§ What you need to do: Your job with the data below is to output exactly the lines from the one holding "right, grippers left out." down to the one holding "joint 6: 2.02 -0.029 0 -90", both included, and no others.

§ Data in this exercise:
▬▬▬▬▬▬▬▬▬▬
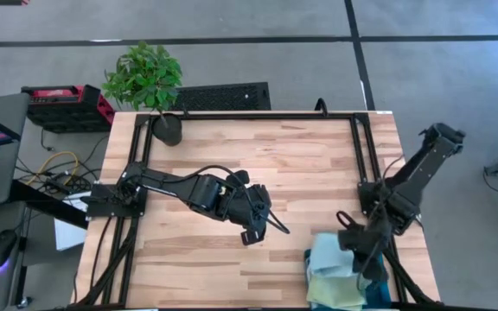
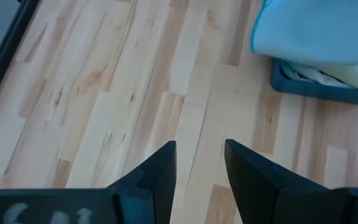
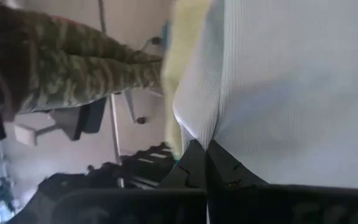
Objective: Fold microfiber towels
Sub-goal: Put the folded blue microfiber towel into the blue bin, then return to Home Position
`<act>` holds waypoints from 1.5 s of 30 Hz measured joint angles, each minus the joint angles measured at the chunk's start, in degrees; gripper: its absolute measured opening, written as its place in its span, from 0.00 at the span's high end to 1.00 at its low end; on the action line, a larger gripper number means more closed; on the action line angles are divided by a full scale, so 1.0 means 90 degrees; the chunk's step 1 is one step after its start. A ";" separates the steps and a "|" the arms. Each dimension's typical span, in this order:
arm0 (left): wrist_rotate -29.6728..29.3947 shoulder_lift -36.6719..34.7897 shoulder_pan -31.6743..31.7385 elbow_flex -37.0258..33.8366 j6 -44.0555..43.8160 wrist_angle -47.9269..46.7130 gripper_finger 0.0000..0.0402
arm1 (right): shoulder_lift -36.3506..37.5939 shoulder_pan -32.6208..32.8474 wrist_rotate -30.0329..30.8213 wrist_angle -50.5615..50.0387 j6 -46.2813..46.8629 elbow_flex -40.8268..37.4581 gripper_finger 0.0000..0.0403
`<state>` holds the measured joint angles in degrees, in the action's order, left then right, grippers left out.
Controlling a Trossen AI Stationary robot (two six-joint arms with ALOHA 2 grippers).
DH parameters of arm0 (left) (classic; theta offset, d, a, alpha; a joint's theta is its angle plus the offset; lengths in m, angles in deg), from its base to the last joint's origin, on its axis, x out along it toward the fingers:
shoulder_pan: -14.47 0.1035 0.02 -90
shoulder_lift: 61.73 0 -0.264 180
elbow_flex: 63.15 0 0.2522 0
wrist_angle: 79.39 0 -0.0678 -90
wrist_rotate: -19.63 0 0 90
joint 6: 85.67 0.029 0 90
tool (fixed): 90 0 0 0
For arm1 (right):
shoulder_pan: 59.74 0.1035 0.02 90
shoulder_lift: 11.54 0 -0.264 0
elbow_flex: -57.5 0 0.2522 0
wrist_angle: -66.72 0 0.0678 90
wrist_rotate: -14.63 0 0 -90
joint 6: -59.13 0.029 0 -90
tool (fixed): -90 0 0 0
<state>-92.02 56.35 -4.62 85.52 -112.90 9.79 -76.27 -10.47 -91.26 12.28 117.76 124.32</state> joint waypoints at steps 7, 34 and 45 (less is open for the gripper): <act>0.0021 0.0000 -0.0007 0.0000 -0.0001 0.0000 0.68 | -0.0612 0.0650 0.0095 0.0171 0.0006 0.0342 0.99; 0.0143 0.0000 -0.0037 0.0000 0.0115 -0.0010 0.68 | -0.1844 0.1067 -0.0014 0.1146 0.0082 0.0341 0.77; 0.0659 0.0000 -0.0075 -0.0015 0.0228 -0.0042 0.69 | -0.1842 0.0924 -0.0659 0.1150 0.0480 0.0339 0.54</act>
<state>-86.09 56.35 -5.30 85.39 -110.85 9.41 -92.86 -2.15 -97.19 22.63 122.08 127.37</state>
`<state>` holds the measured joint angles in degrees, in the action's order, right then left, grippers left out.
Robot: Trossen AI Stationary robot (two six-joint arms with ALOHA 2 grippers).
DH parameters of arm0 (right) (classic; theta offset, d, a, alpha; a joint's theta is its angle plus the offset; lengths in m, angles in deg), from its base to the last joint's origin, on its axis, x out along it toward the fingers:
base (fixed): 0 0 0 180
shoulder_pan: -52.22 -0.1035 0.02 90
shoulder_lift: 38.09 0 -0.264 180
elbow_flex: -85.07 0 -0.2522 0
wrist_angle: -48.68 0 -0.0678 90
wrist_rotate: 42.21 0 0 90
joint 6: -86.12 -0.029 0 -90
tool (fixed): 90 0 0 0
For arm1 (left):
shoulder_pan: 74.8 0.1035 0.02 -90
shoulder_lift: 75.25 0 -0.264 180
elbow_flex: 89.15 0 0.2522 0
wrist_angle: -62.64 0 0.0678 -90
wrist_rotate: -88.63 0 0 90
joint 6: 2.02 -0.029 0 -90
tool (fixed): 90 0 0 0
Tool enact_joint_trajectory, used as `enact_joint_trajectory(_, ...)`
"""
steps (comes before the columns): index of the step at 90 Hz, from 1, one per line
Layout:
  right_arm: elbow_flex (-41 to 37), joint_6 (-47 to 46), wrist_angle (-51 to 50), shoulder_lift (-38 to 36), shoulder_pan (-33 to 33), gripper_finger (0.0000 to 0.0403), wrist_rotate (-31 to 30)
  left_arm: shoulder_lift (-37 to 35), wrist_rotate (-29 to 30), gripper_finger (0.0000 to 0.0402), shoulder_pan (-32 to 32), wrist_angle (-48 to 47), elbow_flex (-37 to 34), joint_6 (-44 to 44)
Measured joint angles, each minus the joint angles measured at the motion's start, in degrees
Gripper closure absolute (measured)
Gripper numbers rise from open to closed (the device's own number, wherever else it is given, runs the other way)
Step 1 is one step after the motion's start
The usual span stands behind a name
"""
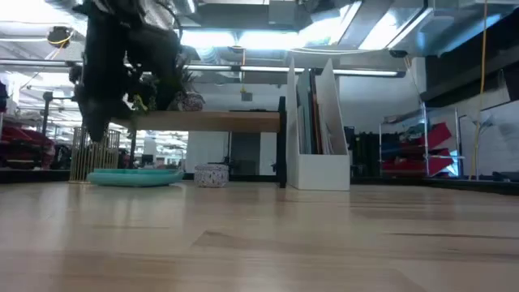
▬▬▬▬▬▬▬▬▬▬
§ Exercise solution:
`<state>` holds the measured joint angles in degrees, in the action's order, left then right, grippers left out.
Controlling a Trossen AI Stationary robot (two six-joint arms with ALOHA 2 grippers).
DH parameters of arm0 (left) (classic; theta offset, d, a, alpha; a joint's theta is its angle plus the offset; lengths in m, angles in deg), from its base to the last joint's origin, on its axis, x out along it toward the fingers:
shoulder_pan: -14.47 0.1035 0.02 -90
shoulder_lift: 61.73 0 -0.264 180
elbow_flex: 63.15 0 0.2522 0
wrist_angle: 79.39 0 -0.0678 -90
wrist_rotate: -19.63 0 0 90
joint 6: 85.67 0.029 0 90
tool (fixed): 90 0 0 0
For arm1 (right):
shoulder_pan: 59.74 0.1035 0.02 90
shoulder_lift: 11.54 0 -0.264 0
elbow_flex: -57.5 0 0.2522 0
wrist_angle: -66.72 0 0.0678 90
wrist_rotate: -14.63 0 0 -90
joint 6: -59.13 0.029 0 -90
tool (fixed): -90 0 0 0
<state>-92.02 56.35 -4.62 85.52 -112.90 9.79 -76.27 -10.47 -91.26 12.28 117.76 124.32</state> joint waypoints at steps 7, 34 and 45 (less is open for the gripper): <act>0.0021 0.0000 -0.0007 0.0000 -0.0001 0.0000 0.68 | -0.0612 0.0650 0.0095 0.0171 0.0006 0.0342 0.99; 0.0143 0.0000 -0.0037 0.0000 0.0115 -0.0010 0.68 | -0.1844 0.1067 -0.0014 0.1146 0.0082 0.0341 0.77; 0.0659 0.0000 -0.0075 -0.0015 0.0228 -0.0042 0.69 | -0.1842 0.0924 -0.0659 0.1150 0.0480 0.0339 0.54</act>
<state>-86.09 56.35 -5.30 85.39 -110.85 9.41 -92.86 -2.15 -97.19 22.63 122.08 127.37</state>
`<state>` holds the measured joint angles in degrees, in the action's order, right then left, grippers left out.
Robot: Trossen AI Stationary robot (two six-joint arms with ALOHA 2 grippers).
DH parameters of arm0 (right) (classic; theta offset, d, a, alpha; a joint's theta is its angle plus the offset; lengths in m, angles in deg), from its base to the last joint's origin, on its axis, x out along it toward the fingers:
base (fixed): 0 0 0 180
shoulder_pan: -52.22 -0.1035 0.02 90
shoulder_lift: 38.09 0 -0.264 180
elbow_flex: -85.07 0 -0.2522 0
wrist_angle: -48.68 0 -0.0678 90
wrist_rotate: 42.21 0 0 90
joint 6: -86.12 -0.029 0 -90
tool (fixed): 90 0 0 0
For arm1 (left):
shoulder_pan: 74.8 0.1035 0.02 -90
shoulder_lift: 75.25 0 -0.264 180
elbow_flex: 89.15 0 0.2522 0
wrist_angle: -62.64 0 0.0678 -90
wrist_rotate: -88.63 0 0 90
joint 6: 2.02 -0.029 0 -90

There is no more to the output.